→ The task
A complete, exact copy of the data is the required answer.

-- Opening Marker --

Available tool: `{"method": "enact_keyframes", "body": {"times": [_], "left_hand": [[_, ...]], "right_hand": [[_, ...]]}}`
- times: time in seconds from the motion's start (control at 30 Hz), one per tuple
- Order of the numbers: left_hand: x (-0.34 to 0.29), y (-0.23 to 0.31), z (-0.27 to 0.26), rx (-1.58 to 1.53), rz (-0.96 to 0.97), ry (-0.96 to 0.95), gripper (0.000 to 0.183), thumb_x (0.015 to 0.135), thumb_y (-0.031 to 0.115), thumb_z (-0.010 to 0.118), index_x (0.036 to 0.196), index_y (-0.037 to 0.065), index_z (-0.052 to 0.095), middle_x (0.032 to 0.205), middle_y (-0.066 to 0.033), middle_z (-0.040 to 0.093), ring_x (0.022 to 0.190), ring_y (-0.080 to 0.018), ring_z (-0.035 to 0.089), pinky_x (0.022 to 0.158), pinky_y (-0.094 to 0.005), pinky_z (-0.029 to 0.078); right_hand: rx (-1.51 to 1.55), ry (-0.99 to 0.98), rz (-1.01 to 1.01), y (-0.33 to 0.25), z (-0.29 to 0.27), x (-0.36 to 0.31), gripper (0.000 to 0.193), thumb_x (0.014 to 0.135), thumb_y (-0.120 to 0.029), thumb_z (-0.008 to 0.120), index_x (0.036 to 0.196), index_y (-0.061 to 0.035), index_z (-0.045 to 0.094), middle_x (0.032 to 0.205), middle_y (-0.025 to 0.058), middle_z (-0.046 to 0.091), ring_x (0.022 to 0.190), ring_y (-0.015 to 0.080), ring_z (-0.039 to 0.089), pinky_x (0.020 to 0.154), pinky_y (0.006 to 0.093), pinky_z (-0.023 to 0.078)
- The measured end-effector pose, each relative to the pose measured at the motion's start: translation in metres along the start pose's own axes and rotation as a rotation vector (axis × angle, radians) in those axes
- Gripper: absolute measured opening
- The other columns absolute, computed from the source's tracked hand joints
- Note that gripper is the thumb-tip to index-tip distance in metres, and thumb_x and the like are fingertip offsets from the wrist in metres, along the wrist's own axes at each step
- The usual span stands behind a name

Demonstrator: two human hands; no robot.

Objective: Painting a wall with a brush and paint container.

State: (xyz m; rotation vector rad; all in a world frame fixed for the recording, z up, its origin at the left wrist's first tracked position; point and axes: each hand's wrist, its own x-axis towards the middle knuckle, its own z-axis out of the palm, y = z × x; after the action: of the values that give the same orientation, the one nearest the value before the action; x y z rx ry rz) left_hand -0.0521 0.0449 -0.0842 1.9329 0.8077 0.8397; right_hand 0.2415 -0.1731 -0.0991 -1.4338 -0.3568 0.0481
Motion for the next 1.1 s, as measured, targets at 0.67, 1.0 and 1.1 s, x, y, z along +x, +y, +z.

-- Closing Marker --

→ Output
Available tool: `{"method": "enact_keyframes", "body": {"times": [_], "left_hand": [[_, ...]], "right_hand": [[_, ...]]}}`
- times: time in seconds from the motion's start (control at 30 Hz), one per tuple
- Order of the numbers: left_hand: x (-0.34 to 0.29), y (-0.23 to 0.31), z (-0.27 to 0.26), rx (-1.58 to 1.53), rz (-0.96 to 0.97), ry (-0.96 to 0.95), gripper (0.000 to 0.183), thumb_x (0.015 to 0.135), thumb_y (-0.031 to 0.115), thumb_z (-0.010 to 0.118), index_x (0.036 to 0.196), index_y (-0.037 to 0.065), index_z (-0.052 to 0.095), middle_x (0.032 to 0.205), middle_y (-0.066 to 0.033), middle_z (-0.040 to 0.093), ring_x (0.022 to 0.190), ring_y (-0.080 to 0.018), ring_z (-0.035 to 0.089), pinky_x (0.022 to 0.158), pinky_y (-0.094 to 0.005), pinky_z (-0.029 to 0.078); right_hand: rx (-1.51 to 1.55), ry (-0.99 to 0.98), rz (-1.01 to 1.01), y (-0.33 to 0.25), z (-0.29 to 0.27), x (-0.36 to 0.31), gripper (0.000 to 0.193), thumb_x (0.014 to 0.135), thumb_y (-0.120 to 0.029), thumb_z (-0.008 to 0.120), index_x (0.036 to 0.196), index_y (-0.061 to 0.035), index_z (-0.045 to 0.094), middle_x (0.032 to 0.205), middle_y (-0.025 to 0.058), middle_z (-0.046 to 0.091), ring_x (0.022 to 0.190), ring_y (-0.015 to 0.080), ring_z (-0.039 to 0.089), pinky_x (0.020 to 0.154), pinky_y (0.006 to 0.093), pinky_z (-0.023 to 0.078)
- The measured end-effector pose, each relative to the pose measured at the motion's start: translation in metres along the start pose's own axes and rotation as a rotation vector (axis × angle, radians) in those axes
- Gripper: absolute measured opening
- The other columns absolute, computed from the source's tracked hand joints
- Note that gripper is the thumb-tip to index-tip distance in metres, and thumb_x and the like are fingertip offsets from the wrist in metres, along the wrist's own axes at each step
- The usual span stands behind a name

Demonstrator: two human hands; no robot.

Objective: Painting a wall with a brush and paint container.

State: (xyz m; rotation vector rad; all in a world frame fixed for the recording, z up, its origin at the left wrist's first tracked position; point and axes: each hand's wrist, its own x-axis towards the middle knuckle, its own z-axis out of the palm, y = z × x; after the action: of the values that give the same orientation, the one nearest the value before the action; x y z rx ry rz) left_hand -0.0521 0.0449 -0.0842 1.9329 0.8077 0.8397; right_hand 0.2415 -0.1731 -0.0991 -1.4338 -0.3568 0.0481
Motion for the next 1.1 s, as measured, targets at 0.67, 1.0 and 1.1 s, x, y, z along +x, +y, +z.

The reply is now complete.